A lawmaker who proposed an amendment to require congressional approval for a planned "billion-dollar, gold-plated" ballroom said the change would block construction absent explicit authorization. "There is a plan to construct a billion-dollar ballroom, gold-plated, without any action by Congress to authorize it. So, this amendment is very simple. It says that congressional authorization is needed to proceed," the lawmaker said. The amendment was defeated after the clerk announced: "On this vote, the yeas are 52, the nays are 47. The amendment fails." The exact cost figure for the ballroom beyond the quoted term "billion-dollar" was not specified.

Another lawmaker introduced an amendment to expand the Home Investment Partnerships Program (HOME), saying it would send more money to all 50 states "to help build 7 million new, high-quality homes nationwide." The clerk announced the result: "On this vote, the yeas are 46, the nays are 52. The amendment fails."

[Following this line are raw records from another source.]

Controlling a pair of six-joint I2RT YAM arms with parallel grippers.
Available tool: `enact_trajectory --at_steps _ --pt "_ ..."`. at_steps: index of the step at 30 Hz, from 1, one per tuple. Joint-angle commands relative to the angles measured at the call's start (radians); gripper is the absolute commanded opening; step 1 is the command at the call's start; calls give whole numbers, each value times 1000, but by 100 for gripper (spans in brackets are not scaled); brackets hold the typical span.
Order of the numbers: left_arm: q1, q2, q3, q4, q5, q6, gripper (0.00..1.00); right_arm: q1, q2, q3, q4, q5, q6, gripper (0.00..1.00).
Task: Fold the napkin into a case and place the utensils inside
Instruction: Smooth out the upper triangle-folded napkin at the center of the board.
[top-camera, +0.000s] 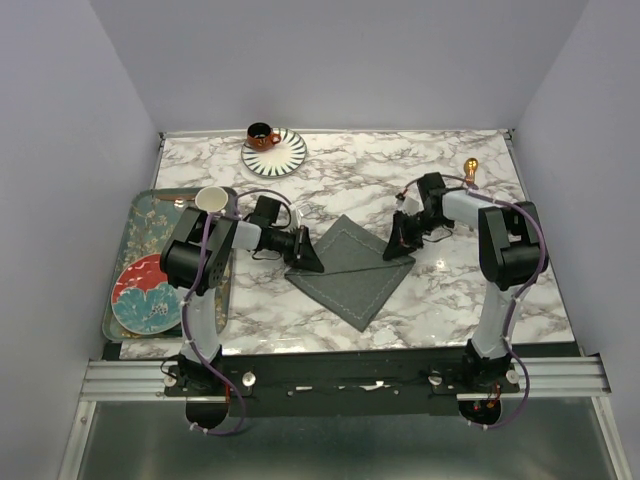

A separate amendment sought to redirect a portion of an approximately $70 billion allocation for ICE and Border Patrol toward child care, framed as aid for families "just trying to make ends meet." The sponsor argued the amendment would prioritize child-care assistance over a larger enforcement spending package. The clerk announced the vote: "On this vote, the yeas are 46, the nays are 53, and the amendment falls."

A fourth amendment pressed for transparency about the effect of recent administrative actions on Medicaid coverage. A lawmaker criticized opponents' prior reconciliation bill as having reduced Medicaid and said the amendment would require release of data showing how new rules would affect access. "If my colleagues have nothing to hide, they should have no problem with transparency to reveal the scale of coverage loss," the lawmaker said. The clerk reported: "The yeas are 46, the nays are 52. The motion is not agreed to."

All four motions were formally offered and defeated on recorded yeas-and-nays as announced by the clerk; no roll-call vote listings of individual senators were provided in the transcript. There were no recorded amendments adopted during this sequence. The proceedings moved on after the final announced result.